New AI algorithm can detect signs of life with 90% accuracy. Scientists want to send it to Mars

A robotic arm is seen in the foreground. In the background is the barren land of Mars with manually drawn lines to denote different areas.
The robotic arm of NASA's Perseverance rover is visible in this image used by the AI4Mars project. Users outline and identify different rock and landscape features to help train an artificial intelligence algorithm that will help improve the capabilities of Mars rovers. (Image credit: NASA)

Can machines sniff out the presence of life on other planets? Well, to some extent, they already are. 
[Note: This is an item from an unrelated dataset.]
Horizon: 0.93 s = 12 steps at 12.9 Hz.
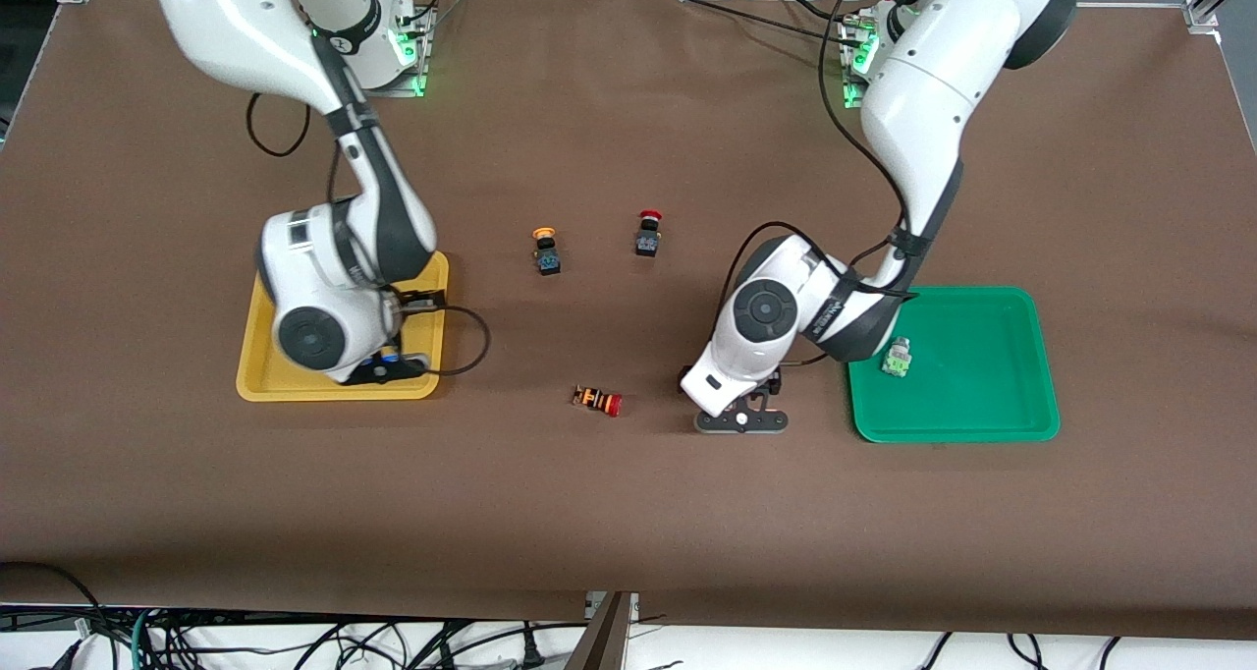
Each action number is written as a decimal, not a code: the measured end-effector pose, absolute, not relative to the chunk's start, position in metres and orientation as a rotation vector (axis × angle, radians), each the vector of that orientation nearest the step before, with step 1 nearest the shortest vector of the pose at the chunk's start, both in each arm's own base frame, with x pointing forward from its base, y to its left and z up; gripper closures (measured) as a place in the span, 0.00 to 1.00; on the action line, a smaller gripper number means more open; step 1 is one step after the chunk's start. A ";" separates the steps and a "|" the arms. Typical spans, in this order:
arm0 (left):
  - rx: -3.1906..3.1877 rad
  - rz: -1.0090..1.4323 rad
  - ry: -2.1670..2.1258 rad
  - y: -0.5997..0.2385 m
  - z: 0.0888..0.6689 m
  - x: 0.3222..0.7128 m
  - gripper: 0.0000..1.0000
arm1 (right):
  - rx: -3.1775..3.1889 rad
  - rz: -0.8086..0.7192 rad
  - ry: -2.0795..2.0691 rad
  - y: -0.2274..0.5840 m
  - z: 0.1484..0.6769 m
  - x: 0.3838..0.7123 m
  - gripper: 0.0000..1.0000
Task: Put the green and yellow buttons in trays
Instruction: 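Grasp the second blue button with the right gripper while the left grasps green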
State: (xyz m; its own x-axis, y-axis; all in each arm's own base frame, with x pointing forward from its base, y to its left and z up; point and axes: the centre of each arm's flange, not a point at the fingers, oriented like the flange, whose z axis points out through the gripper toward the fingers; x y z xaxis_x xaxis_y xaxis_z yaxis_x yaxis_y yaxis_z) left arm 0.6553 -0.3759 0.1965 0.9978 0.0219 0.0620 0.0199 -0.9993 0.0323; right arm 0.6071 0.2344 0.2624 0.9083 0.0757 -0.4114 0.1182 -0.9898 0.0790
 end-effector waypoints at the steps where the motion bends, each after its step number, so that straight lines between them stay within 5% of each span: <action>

Sensors onboard spacecraft exploring other worlds have the capability to detect molecules indicative of alien life. Yet, organic molecules that hint at intriguing biological processes are known to degrade over time, making their presence difficult for current technology to spot. 

But now, a newly developed method based on artificial intelligence (AI) is capable of detecting subtle differences in molecular patterns that indicate biological signals — even in samples hundreds of millions of years old. Better yet, the mechanism offers results with 90% accuracy, according to new research. 

In the future, this AI system could be embedded in smarter sensors on robotic space explorers, including landers and rovers on the moon and Mars, as well as within spacecraft circling potentially habitable worlds like Enceladus and Europa.

"We began with the idea that the chemistry of life differs fundamentally from that of the inanimate world; that there are 'chemical rules of life' that influence the diversity and distribution of biomolecules," Robert Hazen, a scientist at the Carnegie Institution for Science in Washington D.C. and  co-author of the new study, said in a statement. "If we could deduce those rules, we can use them to guide our efforts to model life's origins or to detect subtle signs of life on other worlds."

Related: NASA hopes humanoid robots can help us explore the moon and Mars

The new method relies on the premise that chemical processes that govern the formation and functioning of biomolecules differ fundamentally from those in abiotic molecules, in that biomolecules (like amino acids) hold on to information about the chemical processes that made them. This is likely to hold true for alien life, too, according to the new study. 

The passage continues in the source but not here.